Greg Orme: Well, just to explain the structure of it, there are 4 C and under each of the 4 C, there are two what are called dance steps that you mentioned. I call them dance steps, because you can sort of just like a dance step. You can learn one-step and then kind of do them in any order. They are not really linear. I don’t think creative thinking is a particularly linear thing. However, there is an order, which is why I have done it in the order I have of consciousness, curiosity, creativity, collaboration and the order is this. I think that is the order of kind of ideation or allowing yourself to be creative and under consciousness. I have the idea of finding work meaningful, and I also have the idea of focus. Being able to direct your attention and find islands of time in which you can devote to your own curiosity and creativity, so the reason that is first is if you don’t have the motivation to step forward and be courageous enough to be creative, you won’t do it. Because it is an effort and it also implies for failure. Creativity always has failure as a component of it, and the other part, the other dance step under consciousness is this idea of focus and that is really about organizing your day in order or an average day in order to find time to be curious and creative. And so just to summarize that, my favourite quote on this is.

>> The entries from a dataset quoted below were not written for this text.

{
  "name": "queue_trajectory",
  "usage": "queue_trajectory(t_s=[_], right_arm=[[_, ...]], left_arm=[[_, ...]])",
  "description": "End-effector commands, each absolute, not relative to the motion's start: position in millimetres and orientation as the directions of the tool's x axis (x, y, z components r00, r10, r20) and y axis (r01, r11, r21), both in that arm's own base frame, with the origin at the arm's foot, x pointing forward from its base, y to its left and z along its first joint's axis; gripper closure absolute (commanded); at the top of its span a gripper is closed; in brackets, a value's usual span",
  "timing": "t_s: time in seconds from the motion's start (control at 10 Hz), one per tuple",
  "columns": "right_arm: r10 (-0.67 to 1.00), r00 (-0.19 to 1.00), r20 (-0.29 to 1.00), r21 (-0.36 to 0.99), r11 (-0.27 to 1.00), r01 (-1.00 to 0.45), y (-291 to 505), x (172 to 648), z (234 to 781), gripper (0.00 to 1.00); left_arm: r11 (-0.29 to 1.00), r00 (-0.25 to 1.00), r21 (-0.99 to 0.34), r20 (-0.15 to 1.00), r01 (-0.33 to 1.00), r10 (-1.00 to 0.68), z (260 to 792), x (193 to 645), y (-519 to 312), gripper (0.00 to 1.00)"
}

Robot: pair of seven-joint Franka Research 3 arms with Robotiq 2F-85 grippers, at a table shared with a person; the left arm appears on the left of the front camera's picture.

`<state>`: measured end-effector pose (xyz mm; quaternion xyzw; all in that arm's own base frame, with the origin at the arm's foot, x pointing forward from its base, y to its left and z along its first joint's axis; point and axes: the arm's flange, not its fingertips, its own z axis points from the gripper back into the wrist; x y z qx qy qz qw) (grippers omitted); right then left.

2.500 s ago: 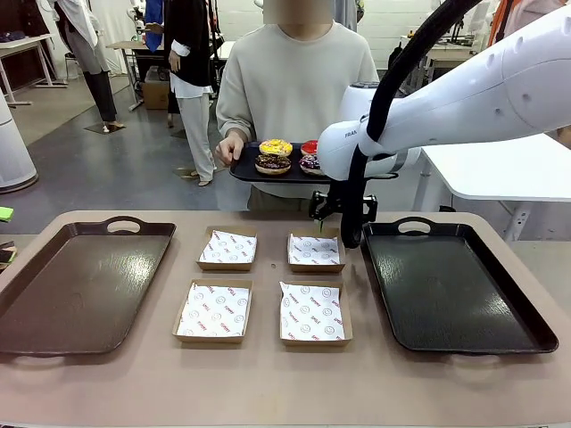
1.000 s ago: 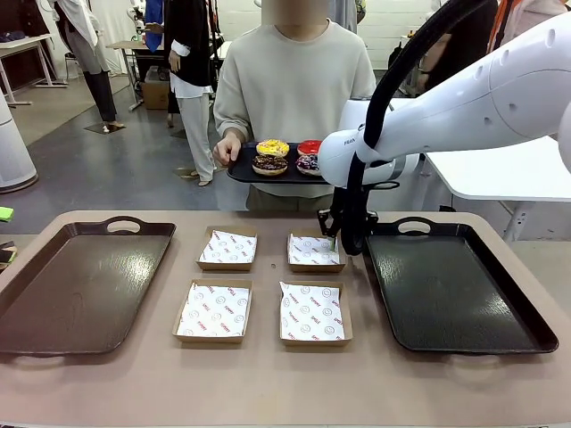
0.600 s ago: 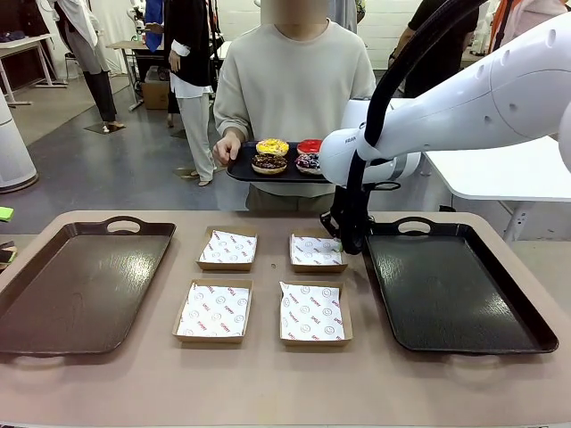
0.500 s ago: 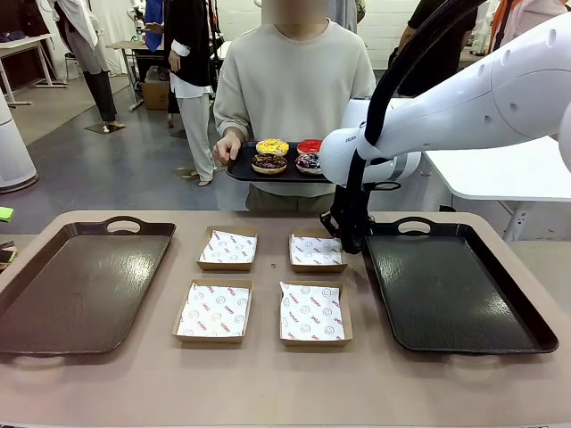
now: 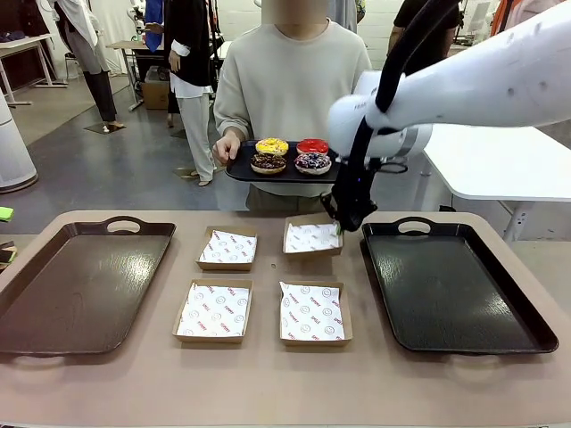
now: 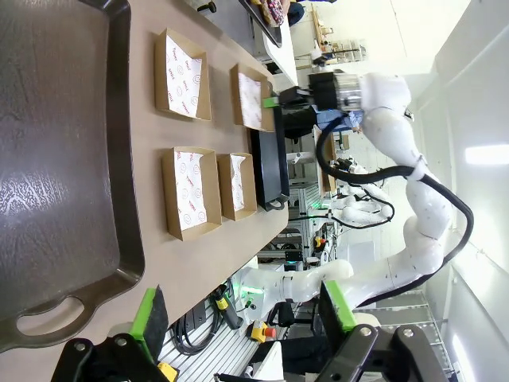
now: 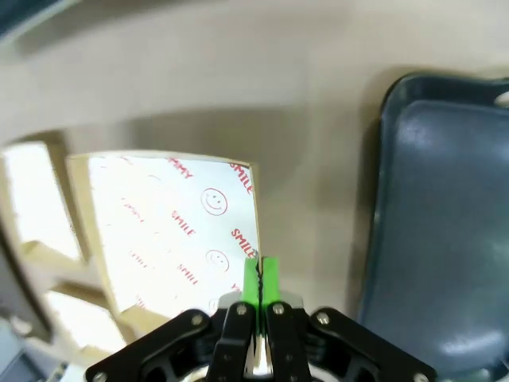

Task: Individually package the donuts and arrange them on the tray.
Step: Pick up one Paper togo box, then place the picked Paper togo box on the Handle tray while simultaneously picking up another Paper togo box from the table with the other hand.

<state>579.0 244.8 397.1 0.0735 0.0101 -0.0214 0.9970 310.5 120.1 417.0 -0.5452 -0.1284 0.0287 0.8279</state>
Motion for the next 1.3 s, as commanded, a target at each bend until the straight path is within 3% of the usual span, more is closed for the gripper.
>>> queue_trajectory(t_s=[0.0,0.4,0.6,0.7,1.2], right_arm=[[0.015,1.0,0.002,0.151,0.988,-0.015,239.2,567.1,442.5,1.0],[0.071,0.997,-0.012,0.088,0.994,-0.069,250.6,568.8,502.9,1.0],[0.102,0.995,-0.022,0.044,0.994,-0.101,252.7,571.1,507.0,1.0],[0.062,0.998,-0.005,0.1,0.993,-0.061,248.5,558.8,508.4,1.0],[0.062,0.998,-0.005,0.1,0.993,-0.061,248.5,558.8,508.4,1.0]], left_arm=[[0.39,0.964,-0.915,0.188,0.101,0.19,418.1,310.0,121.5,0.0],[0.39,0.964,-0.915,0.188,0.101,0.19,418.1,310.0,121.5,0.0],[0.39,0.964,-0.915,0.188,0.101,0.19,418.1,310.0,121.5,0.0],[0.39,0.964,-0.915,0.188,0.101,0.19,418.1,310.0,121.5,0.0],[0.39,0.964,-0.915,0.188,0.101,0.19,418.1,310.0,121.5,0.0]])
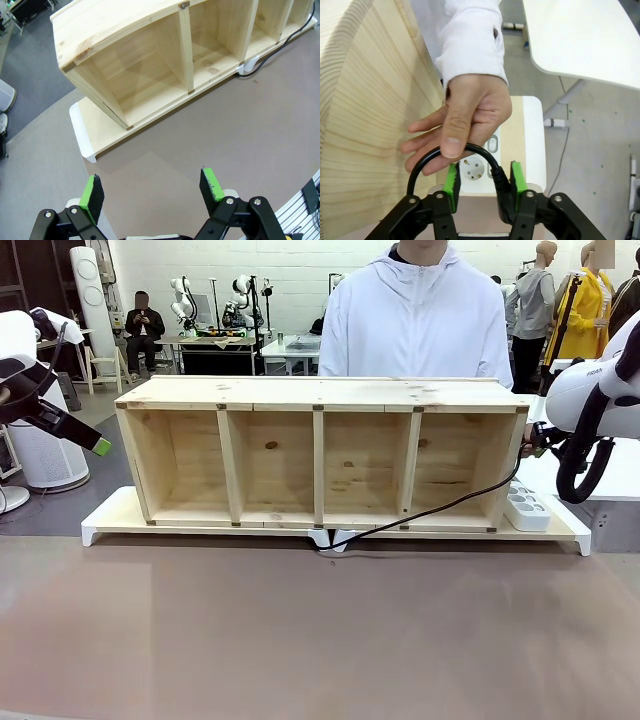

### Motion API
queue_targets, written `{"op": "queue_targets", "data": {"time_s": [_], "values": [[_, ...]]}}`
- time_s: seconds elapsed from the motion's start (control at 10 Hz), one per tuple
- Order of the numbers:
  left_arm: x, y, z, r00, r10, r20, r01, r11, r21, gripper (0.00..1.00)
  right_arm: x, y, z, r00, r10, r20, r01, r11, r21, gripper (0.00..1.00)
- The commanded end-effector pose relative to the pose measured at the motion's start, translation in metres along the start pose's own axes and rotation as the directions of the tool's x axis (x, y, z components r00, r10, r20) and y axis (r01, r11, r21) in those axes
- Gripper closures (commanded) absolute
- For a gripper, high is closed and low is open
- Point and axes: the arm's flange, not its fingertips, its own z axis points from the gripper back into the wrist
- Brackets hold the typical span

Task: Perform cable management.
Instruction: Release the Power Cable when the human grasps it.

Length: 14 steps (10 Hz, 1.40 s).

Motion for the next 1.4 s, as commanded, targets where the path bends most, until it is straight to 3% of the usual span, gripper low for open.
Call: {"op": "queue_targets", "data": {"time_s": [0.0, 0.1, 0.2, 0.3, 1.3], "values": [[-0.0003, 0.0005, -0.0001, 1.0, 0.005, -0.001, -0.005, 1.0, -0.003, 0.0, 0.0011, -0.0025, 0.0012, 1.0, 0.014, -0.011, -0.014, 1.0, 0.019, 0.07], [-0.0003, 0.0005, -0.0001, 1.0, 0.005, -0.001, -0.005, 1.0, -0.003, 0.0, 0.0007, -0.0024, 0.0013, 1.0, 0.014, -0.012, -0.014, 1.0, 0.018, 0.23], [-0.0003, 0.0005, -0.0001, 1.0, 0.005, -0.001, -0.005, 1.0, -0.003, 0.0, 0.0009, -0.0008, 0.0011, 0.999, 0.022, 0.028, -0.021, 1.0, -0.017, 0.0], [-0.0003, 0.0005, -0.0001, 1.0, 0.005, -0.001, -0.005, 1.0, -0.003, 0.0, -0.0003, 0.0001, -0.0003, 1.0, 0.0, -0.003, 0.0, 1.0, 0.0, 0.0], [-0.0003, 0.0005, -0.0001, 1.0, 0.005, -0.001, -0.005, 1.0, -0.003, 0.0, -0.0003, 0.0001, -0.0003, 1.0, 0.0, -0.003, 0.0, 1.0, 0.0, 0.0]]}}
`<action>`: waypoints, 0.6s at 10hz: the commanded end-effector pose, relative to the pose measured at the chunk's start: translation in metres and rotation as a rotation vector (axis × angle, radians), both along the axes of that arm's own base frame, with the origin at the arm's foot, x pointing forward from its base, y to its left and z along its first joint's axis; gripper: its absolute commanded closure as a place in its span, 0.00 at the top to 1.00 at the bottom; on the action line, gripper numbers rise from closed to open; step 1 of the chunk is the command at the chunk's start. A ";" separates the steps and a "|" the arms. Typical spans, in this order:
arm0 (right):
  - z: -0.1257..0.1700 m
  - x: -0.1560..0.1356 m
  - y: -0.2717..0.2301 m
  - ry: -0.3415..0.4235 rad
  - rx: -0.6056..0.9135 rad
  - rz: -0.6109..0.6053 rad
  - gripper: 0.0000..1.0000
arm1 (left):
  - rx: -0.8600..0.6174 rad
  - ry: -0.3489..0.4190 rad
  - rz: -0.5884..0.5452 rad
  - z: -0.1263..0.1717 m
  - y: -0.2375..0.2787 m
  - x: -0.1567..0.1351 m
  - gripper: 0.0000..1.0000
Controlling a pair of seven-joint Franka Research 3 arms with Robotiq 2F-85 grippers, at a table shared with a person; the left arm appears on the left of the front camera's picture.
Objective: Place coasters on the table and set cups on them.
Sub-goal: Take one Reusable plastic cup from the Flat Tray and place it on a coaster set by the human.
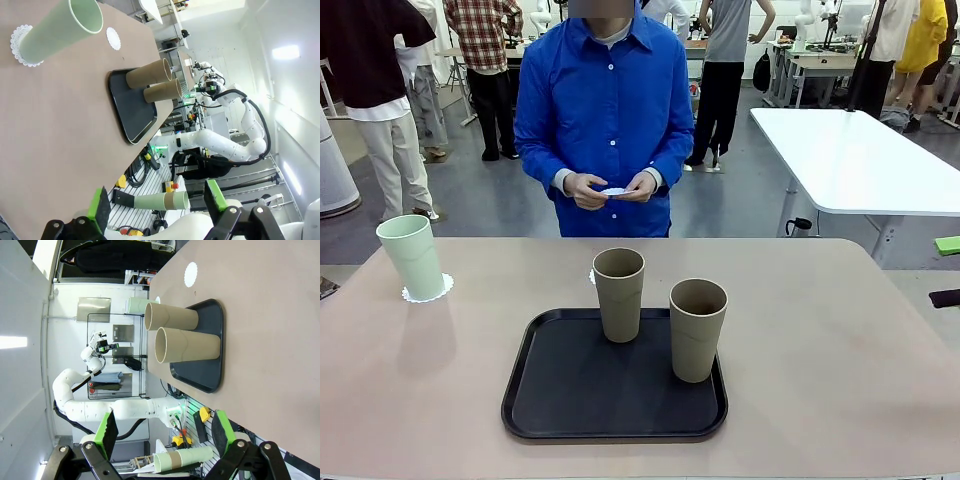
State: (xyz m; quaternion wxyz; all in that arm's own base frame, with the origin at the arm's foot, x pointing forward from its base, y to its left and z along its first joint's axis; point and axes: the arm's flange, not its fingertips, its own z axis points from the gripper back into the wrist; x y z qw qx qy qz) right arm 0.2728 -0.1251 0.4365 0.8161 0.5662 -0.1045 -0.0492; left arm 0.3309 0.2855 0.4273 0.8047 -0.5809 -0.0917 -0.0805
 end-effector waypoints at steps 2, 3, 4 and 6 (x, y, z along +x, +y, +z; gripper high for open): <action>0.000 0.002 0.000 -0.021 0.018 0.002 1.00 | -0.005 -0.003 0.003 0.001 -0.001 -0.003 1.00; 0.000 0.002 0.000 -0.021 0.018 0.002 1.00 | -0.005 -0.003 0.003 0.001 -0.001 -0.003 1.00; 0.000 0.002 0.000 -0.021 0.018 0.002 1.00 | -0.005 -0.003 0.003 0.001 -0.001 -0.003 1.00; 0.000 0.002 0.000 -0.021 0.018 0.002 1.00 | -0.005 -0.003 0.003 0.001 -0.001 -0.003 1.00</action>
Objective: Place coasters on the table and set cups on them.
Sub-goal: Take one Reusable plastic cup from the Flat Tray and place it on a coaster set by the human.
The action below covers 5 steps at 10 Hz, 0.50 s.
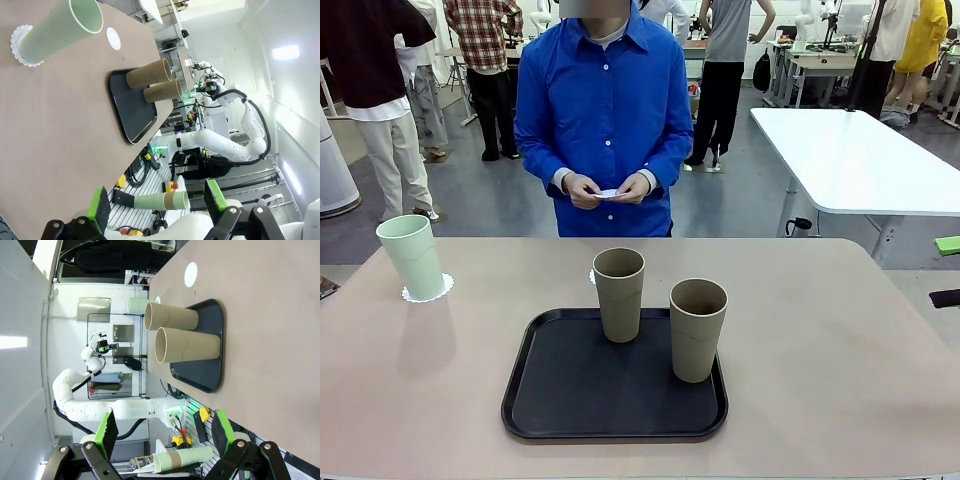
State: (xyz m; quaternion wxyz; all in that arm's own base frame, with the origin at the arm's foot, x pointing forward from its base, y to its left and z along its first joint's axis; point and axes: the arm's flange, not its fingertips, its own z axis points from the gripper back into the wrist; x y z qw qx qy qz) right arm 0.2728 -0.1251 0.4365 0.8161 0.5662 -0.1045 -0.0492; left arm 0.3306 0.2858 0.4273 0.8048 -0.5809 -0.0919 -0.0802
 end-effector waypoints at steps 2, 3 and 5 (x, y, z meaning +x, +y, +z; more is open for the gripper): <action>0.000 0.002 0.000 -0.021 0.018 0.002 1.00 | 0.064 -0.055 0.004 0.013 -0.013 0.006 1.00; 0.000 0.002 0.000 -0.021 0.018 0.002 1.00 | 0.135 -0.147 0.011 0.035 -0.032 0.008 1.00; 0.000 0.002 0.000 -0.021 0.018 0.002 1.00 | 0.294 -0.369 -0.063 0.097 -0.098 0.014 1.00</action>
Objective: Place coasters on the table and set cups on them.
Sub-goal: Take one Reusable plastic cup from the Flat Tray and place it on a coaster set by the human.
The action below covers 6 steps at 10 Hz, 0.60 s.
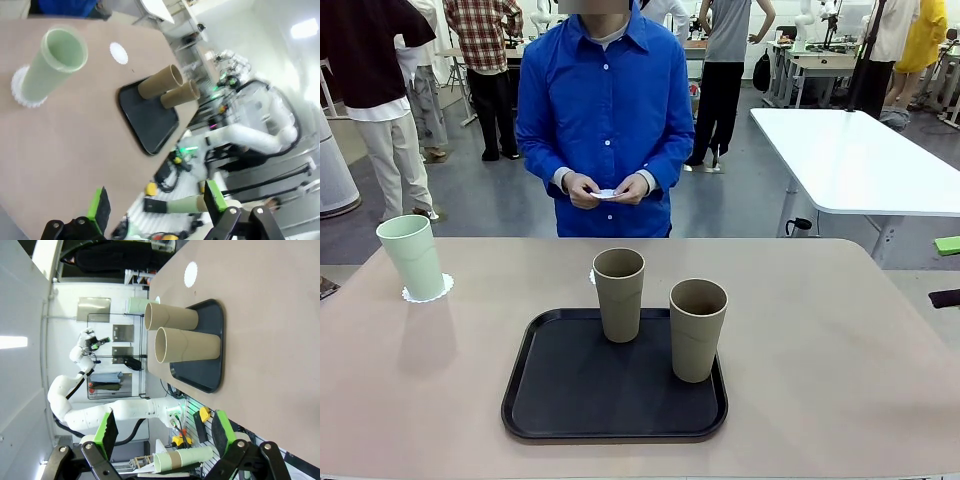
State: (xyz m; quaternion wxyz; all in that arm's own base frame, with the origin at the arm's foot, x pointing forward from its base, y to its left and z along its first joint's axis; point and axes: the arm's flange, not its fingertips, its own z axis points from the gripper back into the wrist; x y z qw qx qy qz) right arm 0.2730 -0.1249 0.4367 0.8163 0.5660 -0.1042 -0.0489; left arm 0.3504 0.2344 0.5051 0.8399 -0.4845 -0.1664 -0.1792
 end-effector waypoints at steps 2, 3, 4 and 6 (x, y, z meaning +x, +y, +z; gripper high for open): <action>0.000 0.002 0.000 -0.021 0.018 0.001 1.00 | 0.246 -0.240 -0.195 0.051 -0.126 0.008 1.00; 0.000 0.002 0.000 -0.021 0.018 0.001 1.00 | 0.343 -0.262 -0.308 0.048 -0.163 0.013 1.00; 0.000 0.002 0.000 -0.021 0.018 0.001 1.00 | 0.427 -0.269 -0.378 0.038 -0.200 0.023 1.00; 0.000 0.002 0.000 -0.021 0.018 0.001 1.00 | 0.533 -0.367 -0.425 0.018 -0.252 0.042 1.00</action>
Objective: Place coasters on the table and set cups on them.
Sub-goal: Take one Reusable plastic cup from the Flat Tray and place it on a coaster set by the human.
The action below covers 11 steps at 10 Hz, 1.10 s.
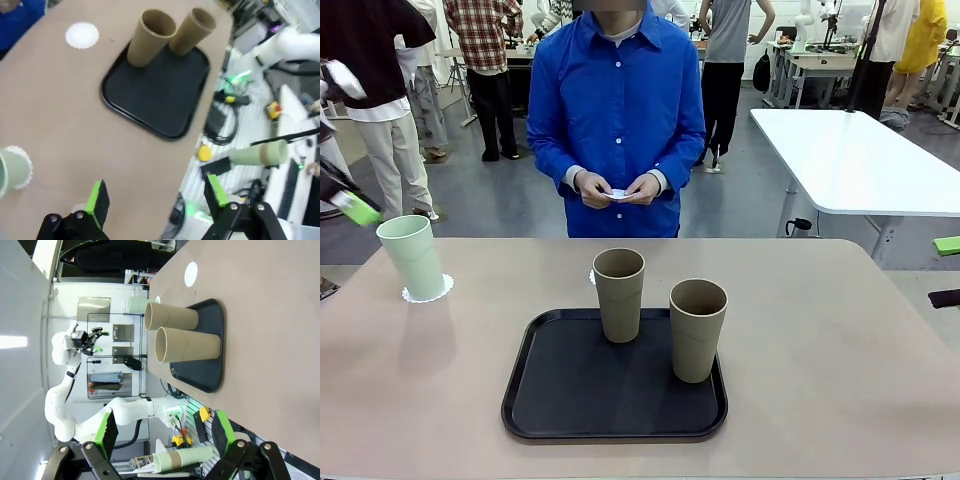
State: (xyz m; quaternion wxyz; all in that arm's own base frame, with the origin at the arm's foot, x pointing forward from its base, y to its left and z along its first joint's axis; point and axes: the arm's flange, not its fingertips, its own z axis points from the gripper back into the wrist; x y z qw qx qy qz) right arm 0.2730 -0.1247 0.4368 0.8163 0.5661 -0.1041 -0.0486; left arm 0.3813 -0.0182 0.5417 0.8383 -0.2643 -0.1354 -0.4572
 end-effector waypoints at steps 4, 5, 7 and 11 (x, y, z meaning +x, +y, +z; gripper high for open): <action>0.000 0.002 0.000 -0.021 0.018 0.000 1.00 | 0.086 -0.247 -0.135 -0.075 -0.072 0.045 1.00; 0.000 0.002 0.000 -0.021 0.018 0.000 1.00 | 0.097 -0.250 -0.138 -0.092 -0.085 0.050 1.00; 0.000 0.002 0.000 -0.021 0.018 0.000 1.00 | 0.130 -0.237 -0.170 -0.123 -0.104 0.053 1.00; 0.000 0.002 0.000 -0.021 0.018 0.000 1.00 | 0.139 -0.226 -0.152 -0.110 -0.099 0.053 1.00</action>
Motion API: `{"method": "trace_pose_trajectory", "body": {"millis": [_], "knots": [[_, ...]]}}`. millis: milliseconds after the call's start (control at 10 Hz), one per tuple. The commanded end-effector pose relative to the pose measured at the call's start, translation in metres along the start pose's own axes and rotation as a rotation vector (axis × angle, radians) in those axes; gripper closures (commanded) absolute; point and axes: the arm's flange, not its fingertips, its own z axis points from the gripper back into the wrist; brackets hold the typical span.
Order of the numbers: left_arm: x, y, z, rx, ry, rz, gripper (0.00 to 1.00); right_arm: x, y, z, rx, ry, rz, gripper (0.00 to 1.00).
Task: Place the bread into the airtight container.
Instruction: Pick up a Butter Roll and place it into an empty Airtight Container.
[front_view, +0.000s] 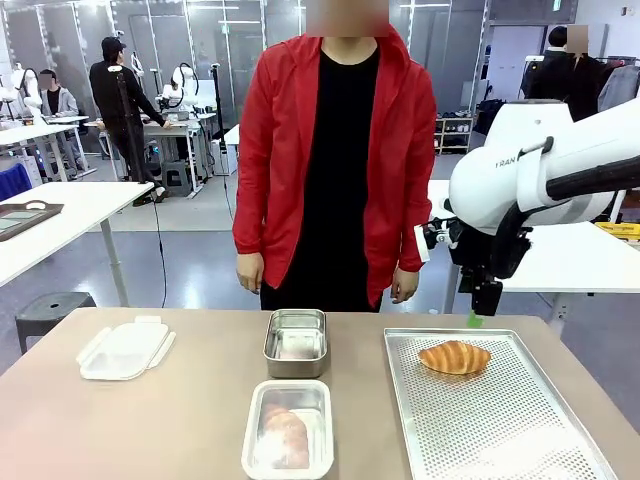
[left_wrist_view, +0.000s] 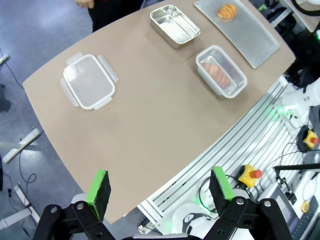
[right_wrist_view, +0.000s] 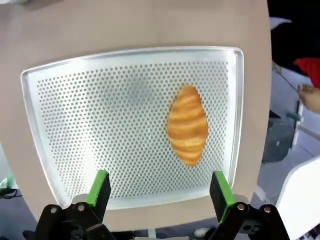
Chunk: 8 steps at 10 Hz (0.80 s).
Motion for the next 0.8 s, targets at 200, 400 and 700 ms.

Creative Minds may think like artists, but they were like accountants. What I am getting out there is that you really need to concentrate and focus in order to find the time to do it. Otherwise, you end up just chasing your tail in a very distracted world in which we are in now.
Steve Rush: That is a great analogy and one I think can resonate with most people as they listening in. Curiosity is the next C and that runs through the other C, and a particular like the reference that you use around questions are the hallmark for leadership in our century. How did that come about?
Greg Orme: Yes, so if you consciousness effectively gives you the motivation and the time. Curiosity, I think is the fuel for creativity and I think of the 4 C, Steve, as you know, they are all equal apart from their not. Creativity, a bit like the British prime minister. They sometimes say the British prime minister is the first amongst equals, I think, of creativity as the first amongst the C because curiosity and consciousness allow you to be creative.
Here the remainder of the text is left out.